Nel campionato di quell’epoca avrebbe agito certamente come centravanti ma, vista l’inclinazione del tempo di utilizzare moduli a due punte, il norvegese sarebbe stato probabilmente affiancato da un partner d’attacco. E chissà, magari non avrebbe ricoperto il ruolo di centravanti di sfondamento ma agito più da seconda punta.
Game over
A onore del vero, è importante sottolineare come in passato si segnassero molti meno gol rispetto ai giorni nostri. Quindi sarebbe stato difficile tenere la media dei 73 messi a segno da Haaland in 71 presenze in Premier League. La chiave però sta tutta nella continuità. In campionato il norvegese non scende sotto i 28 gol di media da quattro stagioni. Quanti degli attaccanti in voga negli anni d’oro della Serie A hanno mantenuto nel tempo una realizzazione così alta? Ronaldo nella sua miglior stagione in Italia conta 25 gol, Batistuta 26. Per citarne ancora un paio, Vieri e Inzaghi hanno entrambi realizzato 24 gol nella loro miglior stagione. Ognuno dal proprio picco di massime prestazioni ha poi iniziato a scendere, chi per un motivo e chi per un altro.
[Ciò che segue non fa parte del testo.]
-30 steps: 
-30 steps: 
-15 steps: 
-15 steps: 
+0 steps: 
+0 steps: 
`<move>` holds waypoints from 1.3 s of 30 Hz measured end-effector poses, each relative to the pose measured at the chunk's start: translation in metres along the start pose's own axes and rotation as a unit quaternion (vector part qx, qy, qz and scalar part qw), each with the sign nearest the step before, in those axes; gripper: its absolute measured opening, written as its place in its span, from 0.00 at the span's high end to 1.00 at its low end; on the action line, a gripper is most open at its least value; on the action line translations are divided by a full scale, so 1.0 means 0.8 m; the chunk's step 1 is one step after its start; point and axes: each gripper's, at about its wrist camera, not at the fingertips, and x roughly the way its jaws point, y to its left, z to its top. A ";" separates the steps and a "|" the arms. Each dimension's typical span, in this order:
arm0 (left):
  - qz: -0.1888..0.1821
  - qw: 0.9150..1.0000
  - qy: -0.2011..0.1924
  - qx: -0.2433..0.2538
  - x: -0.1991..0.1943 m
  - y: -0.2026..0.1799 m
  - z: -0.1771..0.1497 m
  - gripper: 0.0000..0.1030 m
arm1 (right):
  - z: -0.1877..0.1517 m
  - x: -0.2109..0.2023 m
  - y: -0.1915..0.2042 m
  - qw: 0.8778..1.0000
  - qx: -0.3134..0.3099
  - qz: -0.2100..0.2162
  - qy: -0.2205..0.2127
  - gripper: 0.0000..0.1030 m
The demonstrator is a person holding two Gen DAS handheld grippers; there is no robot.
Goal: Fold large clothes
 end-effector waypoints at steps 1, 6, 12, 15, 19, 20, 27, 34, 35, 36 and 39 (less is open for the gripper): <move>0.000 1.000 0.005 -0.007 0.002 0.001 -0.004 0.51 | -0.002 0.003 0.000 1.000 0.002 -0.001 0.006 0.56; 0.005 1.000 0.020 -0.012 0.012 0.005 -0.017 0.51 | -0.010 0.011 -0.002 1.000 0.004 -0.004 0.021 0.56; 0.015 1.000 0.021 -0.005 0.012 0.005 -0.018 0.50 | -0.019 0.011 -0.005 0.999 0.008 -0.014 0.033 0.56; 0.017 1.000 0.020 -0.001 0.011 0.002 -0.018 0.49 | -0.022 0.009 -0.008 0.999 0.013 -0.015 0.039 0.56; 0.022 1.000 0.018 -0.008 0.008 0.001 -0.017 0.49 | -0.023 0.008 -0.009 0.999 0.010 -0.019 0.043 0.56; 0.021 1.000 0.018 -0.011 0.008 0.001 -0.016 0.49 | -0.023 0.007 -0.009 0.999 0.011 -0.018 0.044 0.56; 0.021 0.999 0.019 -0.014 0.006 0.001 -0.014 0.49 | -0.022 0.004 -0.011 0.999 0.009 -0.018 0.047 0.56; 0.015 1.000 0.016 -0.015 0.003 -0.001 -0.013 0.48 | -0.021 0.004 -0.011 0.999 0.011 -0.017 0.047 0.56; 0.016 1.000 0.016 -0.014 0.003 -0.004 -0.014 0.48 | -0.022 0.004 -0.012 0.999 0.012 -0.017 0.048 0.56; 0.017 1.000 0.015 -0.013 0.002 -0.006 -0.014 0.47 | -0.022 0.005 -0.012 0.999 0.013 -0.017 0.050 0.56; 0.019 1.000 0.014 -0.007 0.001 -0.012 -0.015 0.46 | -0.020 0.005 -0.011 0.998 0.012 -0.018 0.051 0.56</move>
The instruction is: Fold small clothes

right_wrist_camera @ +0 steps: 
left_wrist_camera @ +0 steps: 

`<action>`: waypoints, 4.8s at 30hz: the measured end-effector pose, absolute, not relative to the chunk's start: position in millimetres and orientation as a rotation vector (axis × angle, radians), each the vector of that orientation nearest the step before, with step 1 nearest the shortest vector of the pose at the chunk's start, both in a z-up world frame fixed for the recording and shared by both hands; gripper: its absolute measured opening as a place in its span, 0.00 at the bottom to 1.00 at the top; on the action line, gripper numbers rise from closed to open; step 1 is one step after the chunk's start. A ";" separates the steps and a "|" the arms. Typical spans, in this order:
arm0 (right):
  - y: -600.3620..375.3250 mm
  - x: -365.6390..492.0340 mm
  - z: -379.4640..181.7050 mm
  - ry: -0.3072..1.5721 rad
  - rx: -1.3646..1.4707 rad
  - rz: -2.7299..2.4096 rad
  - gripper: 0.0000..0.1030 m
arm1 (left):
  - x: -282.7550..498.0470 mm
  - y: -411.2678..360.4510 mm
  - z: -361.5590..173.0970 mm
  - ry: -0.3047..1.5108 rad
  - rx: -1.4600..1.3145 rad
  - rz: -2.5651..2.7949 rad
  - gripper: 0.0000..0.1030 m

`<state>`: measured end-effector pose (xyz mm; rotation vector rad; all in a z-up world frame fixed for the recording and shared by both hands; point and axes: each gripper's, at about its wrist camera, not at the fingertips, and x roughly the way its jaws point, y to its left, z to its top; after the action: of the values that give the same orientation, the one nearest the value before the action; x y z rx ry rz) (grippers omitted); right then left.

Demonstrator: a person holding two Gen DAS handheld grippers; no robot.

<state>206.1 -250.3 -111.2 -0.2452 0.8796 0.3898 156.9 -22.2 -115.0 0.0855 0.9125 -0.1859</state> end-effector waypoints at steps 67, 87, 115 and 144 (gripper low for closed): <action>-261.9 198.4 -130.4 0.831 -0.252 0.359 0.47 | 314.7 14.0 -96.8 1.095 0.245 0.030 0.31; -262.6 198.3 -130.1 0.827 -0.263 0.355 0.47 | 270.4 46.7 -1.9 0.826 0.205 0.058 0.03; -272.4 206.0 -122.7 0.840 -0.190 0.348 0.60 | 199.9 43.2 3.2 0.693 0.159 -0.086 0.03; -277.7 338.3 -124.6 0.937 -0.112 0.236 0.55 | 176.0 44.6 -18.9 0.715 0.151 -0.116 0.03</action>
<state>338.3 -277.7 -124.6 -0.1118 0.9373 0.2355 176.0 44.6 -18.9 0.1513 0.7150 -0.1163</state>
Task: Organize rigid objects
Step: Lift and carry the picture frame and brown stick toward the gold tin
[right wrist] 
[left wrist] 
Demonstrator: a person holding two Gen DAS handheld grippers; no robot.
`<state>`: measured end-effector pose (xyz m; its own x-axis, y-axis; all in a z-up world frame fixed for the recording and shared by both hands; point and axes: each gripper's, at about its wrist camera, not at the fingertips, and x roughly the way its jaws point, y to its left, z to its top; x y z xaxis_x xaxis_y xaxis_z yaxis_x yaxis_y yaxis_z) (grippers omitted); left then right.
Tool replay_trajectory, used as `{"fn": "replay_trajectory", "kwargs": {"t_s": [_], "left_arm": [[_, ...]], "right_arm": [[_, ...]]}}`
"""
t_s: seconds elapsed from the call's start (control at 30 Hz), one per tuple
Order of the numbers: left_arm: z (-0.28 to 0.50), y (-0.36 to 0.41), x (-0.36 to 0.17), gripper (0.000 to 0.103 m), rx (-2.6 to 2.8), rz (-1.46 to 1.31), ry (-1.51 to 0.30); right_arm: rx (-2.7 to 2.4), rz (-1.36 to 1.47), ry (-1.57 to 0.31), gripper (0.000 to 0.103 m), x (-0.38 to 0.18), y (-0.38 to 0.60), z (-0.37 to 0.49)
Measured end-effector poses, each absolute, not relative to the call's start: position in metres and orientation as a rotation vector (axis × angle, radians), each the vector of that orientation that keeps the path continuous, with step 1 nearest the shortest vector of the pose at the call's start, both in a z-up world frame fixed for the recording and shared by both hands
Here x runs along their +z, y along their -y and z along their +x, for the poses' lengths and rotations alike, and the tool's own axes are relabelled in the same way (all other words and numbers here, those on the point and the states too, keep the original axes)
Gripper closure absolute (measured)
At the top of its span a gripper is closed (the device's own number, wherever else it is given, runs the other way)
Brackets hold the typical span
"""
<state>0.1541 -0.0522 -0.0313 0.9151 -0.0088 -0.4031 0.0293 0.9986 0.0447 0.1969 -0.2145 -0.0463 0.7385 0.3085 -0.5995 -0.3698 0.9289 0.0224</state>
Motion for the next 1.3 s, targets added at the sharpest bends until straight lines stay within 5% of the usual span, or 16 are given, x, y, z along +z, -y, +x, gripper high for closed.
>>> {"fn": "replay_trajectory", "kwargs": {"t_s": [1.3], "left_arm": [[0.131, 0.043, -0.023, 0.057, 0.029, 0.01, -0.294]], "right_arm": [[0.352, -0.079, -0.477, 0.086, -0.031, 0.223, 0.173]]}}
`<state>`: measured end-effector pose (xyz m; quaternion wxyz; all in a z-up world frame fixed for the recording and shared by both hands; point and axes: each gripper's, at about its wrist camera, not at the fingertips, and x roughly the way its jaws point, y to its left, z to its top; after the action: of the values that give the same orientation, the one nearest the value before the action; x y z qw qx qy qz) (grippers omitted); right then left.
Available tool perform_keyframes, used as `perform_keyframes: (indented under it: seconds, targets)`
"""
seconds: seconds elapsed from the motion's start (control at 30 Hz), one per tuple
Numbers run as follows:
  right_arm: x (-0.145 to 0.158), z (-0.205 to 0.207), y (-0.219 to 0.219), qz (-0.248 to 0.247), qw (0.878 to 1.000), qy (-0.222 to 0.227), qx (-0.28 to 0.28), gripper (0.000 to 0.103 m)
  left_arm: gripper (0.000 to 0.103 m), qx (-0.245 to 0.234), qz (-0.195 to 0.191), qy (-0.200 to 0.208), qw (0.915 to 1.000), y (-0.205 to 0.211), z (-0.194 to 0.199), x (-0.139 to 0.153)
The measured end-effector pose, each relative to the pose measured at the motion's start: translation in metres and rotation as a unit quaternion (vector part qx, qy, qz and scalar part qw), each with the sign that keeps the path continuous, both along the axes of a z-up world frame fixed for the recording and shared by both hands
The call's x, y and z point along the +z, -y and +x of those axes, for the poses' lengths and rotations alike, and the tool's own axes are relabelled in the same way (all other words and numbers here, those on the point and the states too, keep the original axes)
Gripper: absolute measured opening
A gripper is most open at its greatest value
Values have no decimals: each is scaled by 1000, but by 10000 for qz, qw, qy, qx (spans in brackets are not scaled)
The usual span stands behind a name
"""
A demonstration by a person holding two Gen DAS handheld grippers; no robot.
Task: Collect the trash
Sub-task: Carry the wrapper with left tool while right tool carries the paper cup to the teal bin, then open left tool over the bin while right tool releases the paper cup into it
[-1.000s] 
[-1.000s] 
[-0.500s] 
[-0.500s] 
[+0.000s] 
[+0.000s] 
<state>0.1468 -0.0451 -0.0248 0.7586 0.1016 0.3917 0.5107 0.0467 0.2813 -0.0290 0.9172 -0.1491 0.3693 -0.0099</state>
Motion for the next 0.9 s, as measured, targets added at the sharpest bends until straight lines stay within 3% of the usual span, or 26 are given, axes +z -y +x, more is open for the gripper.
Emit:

Mettere a confronto Haaland con i giocatori di quella Serie A è sostanzialmente impossibile. La differenza nelle prestazioni tra le due epoche è abissale, unitamente al fatto che tutto quello che fa da contorno alla pura e semplice preparazione atletica è progredito anni luce rispetto al passato. Nuove tecniche di recupero, innovazioni nel campo della dieta e del riposo hanno permesso ai calciatori odierni di diventare dei veri e propri atleti. Quelli che sembrano solo piccoli accorgimenti si rivelano poi fondamentali per lo sviluppo delle prestazioni e, come nel caso di Haaland, permettono di fare il salto di qualità definitivo.
Per fare un paragone concreto, senza scomodare grandi nomi, sarebbe totalmente impari fare un confronto con un Dario Hübner – per quanto sia stato indubbiamente un attaccante validissimo – se si pensa che quest’ultimo non disdegnava una sigaretta prima degli incontri e non seguiva un regime di vita propriamente ferreo. Mettere sullo stesso piano i calciatori dell’epoca e Haaland, che è sulla buona strada di Cristiano Ronaldo per quanto riguarda l’ossessione verso l’allenamento e il recupero, sarebbe impensabile.
Un atleta come Haaland nella Serie A degli anni ’90 avrebbe probabilmente replicato (se non addirittura aumentato) il bottino di reti messe a segno nella sua seppur breve carriera. Solo il tempo saprà dirci se riuscirà a confermarsi a livelli sempre più alti. Parliamo di un ragazzo che alla stessa età di due mostri sacri come Messi e Cristiano Ronaldo ha uno score più alto, e non di poco. Il limite è solo il cielo.